STORED DATA.
┌──

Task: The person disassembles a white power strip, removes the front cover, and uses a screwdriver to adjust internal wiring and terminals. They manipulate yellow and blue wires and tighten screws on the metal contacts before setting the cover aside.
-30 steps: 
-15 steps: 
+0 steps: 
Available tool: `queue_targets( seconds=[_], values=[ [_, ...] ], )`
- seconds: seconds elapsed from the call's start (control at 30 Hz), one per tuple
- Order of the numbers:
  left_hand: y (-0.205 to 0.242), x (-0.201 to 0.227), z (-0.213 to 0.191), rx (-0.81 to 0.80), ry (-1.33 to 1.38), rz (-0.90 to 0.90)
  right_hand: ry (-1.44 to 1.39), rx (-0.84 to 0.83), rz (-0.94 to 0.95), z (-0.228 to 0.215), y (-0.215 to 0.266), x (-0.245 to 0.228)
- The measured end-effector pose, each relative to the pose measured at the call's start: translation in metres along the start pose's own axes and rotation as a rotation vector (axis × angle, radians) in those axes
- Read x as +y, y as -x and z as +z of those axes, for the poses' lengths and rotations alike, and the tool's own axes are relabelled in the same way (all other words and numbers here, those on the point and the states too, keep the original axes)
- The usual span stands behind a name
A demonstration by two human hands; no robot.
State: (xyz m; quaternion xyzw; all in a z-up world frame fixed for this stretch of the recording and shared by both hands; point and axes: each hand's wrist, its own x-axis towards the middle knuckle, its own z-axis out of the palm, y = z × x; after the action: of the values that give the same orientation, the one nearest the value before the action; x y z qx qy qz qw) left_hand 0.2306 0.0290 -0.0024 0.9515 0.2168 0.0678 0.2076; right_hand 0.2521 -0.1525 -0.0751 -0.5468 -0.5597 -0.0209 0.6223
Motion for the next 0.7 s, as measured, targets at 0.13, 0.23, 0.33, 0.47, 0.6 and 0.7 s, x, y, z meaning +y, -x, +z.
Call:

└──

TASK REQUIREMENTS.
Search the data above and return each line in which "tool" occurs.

SOLUTION.
Available tool: `queue_targets( seconds=[_], values=[ [_, ...] ], )`
- Read x as +y, y as -x and z as +z of those axes, for the poses' lengths and rotations alike, and the tool's own axes are relabelled in the same way (all other words and numbers here, those on the point and the states too, keep the original axes)

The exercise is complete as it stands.